REPUBLIKA.CO.ID, BANDUNG — Pada momen Hari Pendidikan Nasional (Hardiknas), Selasa (2/5/2023), Wakil Ketua Komisi 5 DPRD Provinsi Jawa Barat (Jabar) Abdul Hadi Wijaya menyoroti sejumlah hal di sektor pendidikan. Di antaranya terkait pendidikan gratis.
Menurut Abdul, masih ada siswa dari keluarga ekonomi kurang mampu yang diminta iuran terkait pendidikan. Ia meminta siswa dari keluarga kurang mampu bisa dibebaskan sepenuhnya dari biaya pendidikan.
“Biaya pendidikan jangan lagi melibatkan masyarakat miskin. Bagi masyarakat miskin, biaya pendidikan harus gratis. Yang mampu dipersilakan berkontribusi,” kata Abdul.
Abdul mengatakan, masyarakat dari kalangan yang mampu dapat berkontribusi untuk membantu biaya pendidikan. Dengan begitu, kata dia, dapat dilakukan subsidi silang.
“Orang tua atau masyarakat dari kalangan yang mampu bisa membantu biaya pendidikan, sehingga terjadi subsidi silang," ujar Abdul.
Abdul pun menyoroti soal anggaran sektor pendidikan di Provinsi Jabar. Ia mengatakan, anggaran sektor pendidikan di Jabar sudah memenuhi angka 20 persen dari total APBD. Namun, kata dia, anggaran tersebut sudah termasuk dana dari pusat.
Menurut Abdul, dalam regulasi memang tidak dijabarkan anggaran sektor pendidikan itu minimal 20 persen dari APBD atau termasuk dari APBN. Jika tanpa dana dari pusat, kata dia, persentasenya baru sekitar 9-10 persen. “Makanya perlu duduk bersama lagi yang 20 persen dana pendidikan itu,” kata dia.
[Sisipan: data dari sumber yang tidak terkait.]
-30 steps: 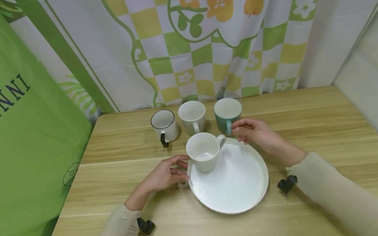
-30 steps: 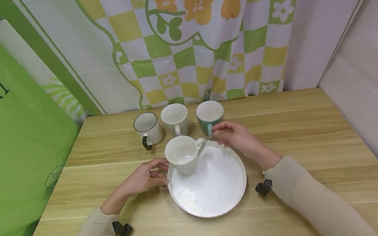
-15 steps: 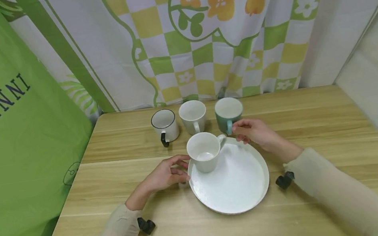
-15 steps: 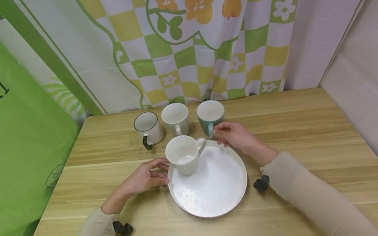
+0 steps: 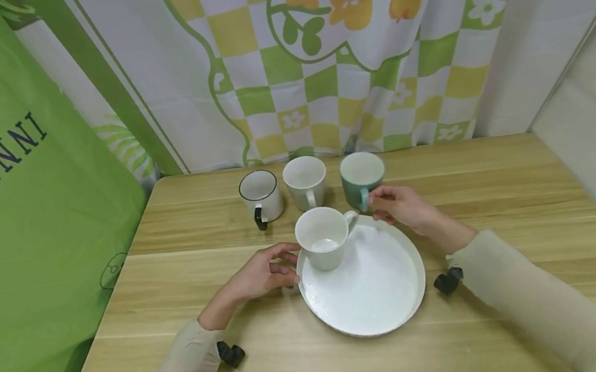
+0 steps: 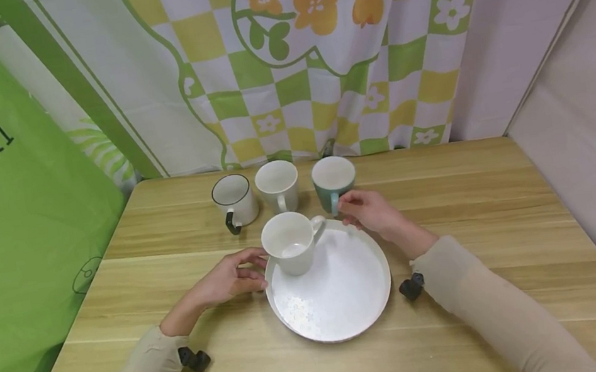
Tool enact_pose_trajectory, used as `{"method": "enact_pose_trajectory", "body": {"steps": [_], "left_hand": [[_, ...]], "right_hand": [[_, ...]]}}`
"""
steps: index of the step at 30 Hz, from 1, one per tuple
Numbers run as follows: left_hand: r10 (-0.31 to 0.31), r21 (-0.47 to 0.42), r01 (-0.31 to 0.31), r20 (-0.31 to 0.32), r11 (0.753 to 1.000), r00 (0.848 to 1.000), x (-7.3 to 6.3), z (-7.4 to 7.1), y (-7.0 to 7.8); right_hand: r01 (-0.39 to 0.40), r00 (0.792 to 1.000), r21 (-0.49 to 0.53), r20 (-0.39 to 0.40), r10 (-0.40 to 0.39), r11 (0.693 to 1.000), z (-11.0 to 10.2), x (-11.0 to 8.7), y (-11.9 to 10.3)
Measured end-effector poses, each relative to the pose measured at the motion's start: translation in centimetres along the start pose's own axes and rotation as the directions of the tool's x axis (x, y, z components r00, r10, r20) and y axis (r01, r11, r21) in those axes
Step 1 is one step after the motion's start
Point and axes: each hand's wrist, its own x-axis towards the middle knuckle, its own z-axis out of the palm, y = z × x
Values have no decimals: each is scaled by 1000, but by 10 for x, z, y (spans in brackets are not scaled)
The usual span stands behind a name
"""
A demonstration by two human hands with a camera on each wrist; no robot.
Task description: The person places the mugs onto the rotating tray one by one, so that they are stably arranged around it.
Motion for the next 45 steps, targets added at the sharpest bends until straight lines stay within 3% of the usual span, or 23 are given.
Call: {"method": "enact_pose_trajectory", "body": {"steps": [13,26,45], "left_hand": [[-10,-23,10,0,1000,1000,1,-1,-1],[-19,-24,18,-9,1000,1000,1,0,-2],[13,-31,-12,6,999,1000,-1,0,-3]], "right_hand": [[24,1000,78,-19,-23,997,-16,-7,7],[-14,1000,23,-13,15,1000,-18,-4,4],[-49,998,45,-47,51,998,-20,-1,2]]}}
Pada momen Hardiknas, Abdul juga berharap adanya peningkatan rata-rata lama sekolah. Di Jabar, kata dia, rata-rata lama sekolah masih sembilan tahun atau SMP. “Ini juga harus dibuatkan strategi agar rata-rata lama sekolah di Jabar meningkat,” ujar dia.
Bukan hanya soal rata-rata lama sekolah. Abdul pun berharap lulusan dari sekolah di Jabar berkualitas. Ia mendorong lahirnya lulusan sekolah yang berprestasi, juga mempunyai perilaku yang baik. Persoalannya, kata dia, saat ini masih ada keluhan soal perilaku siswa yang kurang disiplin, bahkan sampai terlibat tindak kriminalitas.
“Faktanya juga sekarang ini banyak terjadi tawuran, bahkan sampai ada pembunuhan di antara pelajar. Soal ini, Dinas Pendidikan pasti enggak bisa menyelesaikannya sendiri. Misalnya, harus dikoordinasikan dengan pihak kepolisian atau unsur penegak hukum dan lainnya,” kata Abdul.